**Your task:** Set down the final stretch of the data, from the line that holds "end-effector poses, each" through the last line, both included, with pictures left out.

**Provided data:**
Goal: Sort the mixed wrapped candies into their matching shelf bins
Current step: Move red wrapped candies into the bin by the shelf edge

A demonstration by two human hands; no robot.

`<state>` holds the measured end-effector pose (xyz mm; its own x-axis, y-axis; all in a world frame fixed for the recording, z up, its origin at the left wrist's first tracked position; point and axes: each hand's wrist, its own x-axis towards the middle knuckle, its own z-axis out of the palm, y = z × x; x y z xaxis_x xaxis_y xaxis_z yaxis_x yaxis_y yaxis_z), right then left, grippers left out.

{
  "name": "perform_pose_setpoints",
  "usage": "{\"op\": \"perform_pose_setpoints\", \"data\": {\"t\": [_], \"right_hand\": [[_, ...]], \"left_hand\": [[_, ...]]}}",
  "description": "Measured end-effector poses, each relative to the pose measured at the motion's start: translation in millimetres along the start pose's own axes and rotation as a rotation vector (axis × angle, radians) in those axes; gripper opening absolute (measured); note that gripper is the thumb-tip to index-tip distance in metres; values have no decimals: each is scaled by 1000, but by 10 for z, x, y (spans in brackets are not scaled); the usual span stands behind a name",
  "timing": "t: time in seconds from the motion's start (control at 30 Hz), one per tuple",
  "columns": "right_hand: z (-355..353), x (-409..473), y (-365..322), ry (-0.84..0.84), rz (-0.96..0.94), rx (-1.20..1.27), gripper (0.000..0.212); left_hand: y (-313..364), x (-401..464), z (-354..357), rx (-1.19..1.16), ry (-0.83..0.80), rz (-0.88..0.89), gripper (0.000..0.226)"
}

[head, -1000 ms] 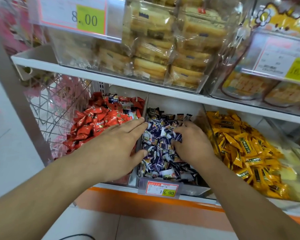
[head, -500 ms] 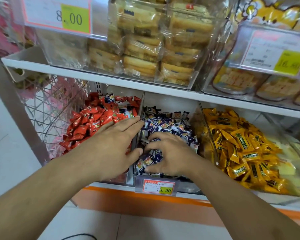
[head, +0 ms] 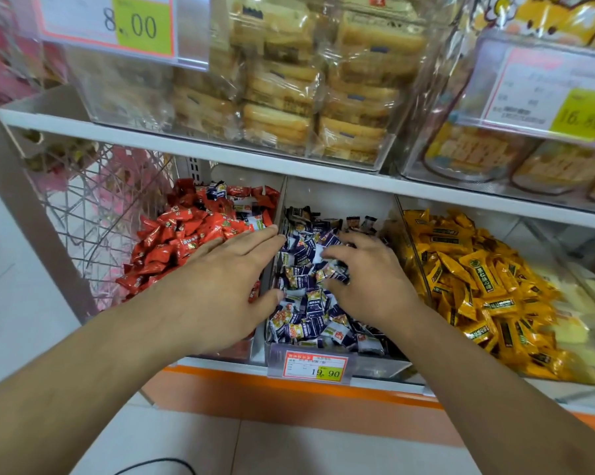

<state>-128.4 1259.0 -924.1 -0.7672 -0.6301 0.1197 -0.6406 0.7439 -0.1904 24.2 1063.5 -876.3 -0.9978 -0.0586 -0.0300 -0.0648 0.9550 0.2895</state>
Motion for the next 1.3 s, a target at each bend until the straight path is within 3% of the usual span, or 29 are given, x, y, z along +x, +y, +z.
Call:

**Reply to the exercise:**
  "description": "Measured end-effector poses, each relative to the pose measured at the motion's start: translation in millimetres along the start pose's own axes and rotation as a rotation vector (axis × angle, radians) in those axes; gripper opening absolute (measured); note that gripper is the thumb-tip to index-tip distance in metres; values have no decimals: each is scaled by 1000, but by 10 for z, x, y (spans in brackets are not scaled); the usual span stands behind a name",
  "timing": "t: time in seconds from the motion's start (control at 30 Hz), one per tuple",
  "columns": "right_hand: z (-355..353), x (-409..473), y (-365..322), ry (-0.84..0.84), rz (-0.96..0.94), rx (-1.20..1.27), gripper (0.000..0.212); left_hand: y (-313..364), x (-401..464), z (-354..357), rx (-1.19..1.16), ry (-0.83..0.80), rz (-0.88..0.89), gripper (0.000..0.226)"
}

[head, -1000 ms] 
[head, -500 ms] 
[head, +0 ms] 

<state>-128.4 1259.0 -924.1 -0.7672 -0.6301 0.1197 -0.6406 0.7439 -0.1904 24.2 1063.5 -876.3 -0.9978 -0.0586 -0.0300 -0.0648 0.9550 0.2895</state>
Motion for the next 1.3 s, a target at each bend until the straight path is within 3% of the usual span, or 29 are given, x, y, z along +x, +y, +z.
Call:

The exercise was worked through completely.